Once you find the line in the listing below that contains "point to the feed lever → (183, 40)", copy it and every following line exactly, stopping at the end.

↓

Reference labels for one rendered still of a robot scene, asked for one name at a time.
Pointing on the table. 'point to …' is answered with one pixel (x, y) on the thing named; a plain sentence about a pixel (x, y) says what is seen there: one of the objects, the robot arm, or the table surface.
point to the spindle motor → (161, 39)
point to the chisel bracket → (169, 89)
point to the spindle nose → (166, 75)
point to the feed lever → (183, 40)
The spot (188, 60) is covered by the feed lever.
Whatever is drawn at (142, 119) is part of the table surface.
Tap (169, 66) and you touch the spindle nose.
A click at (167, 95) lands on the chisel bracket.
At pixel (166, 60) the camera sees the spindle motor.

↑

→ **Answer section**:
point to the feed lever → (183, 40)
The spot (188, 60) is covered by the feed lever.
Whatever is drawn at (142, 119) is part of the table surface.
Tap (169, 66) and you touch the spindle nose.
A click at (167, 95) lands on the chisel bracket.
At pixel (166, 60) the camera sees the spindle motor.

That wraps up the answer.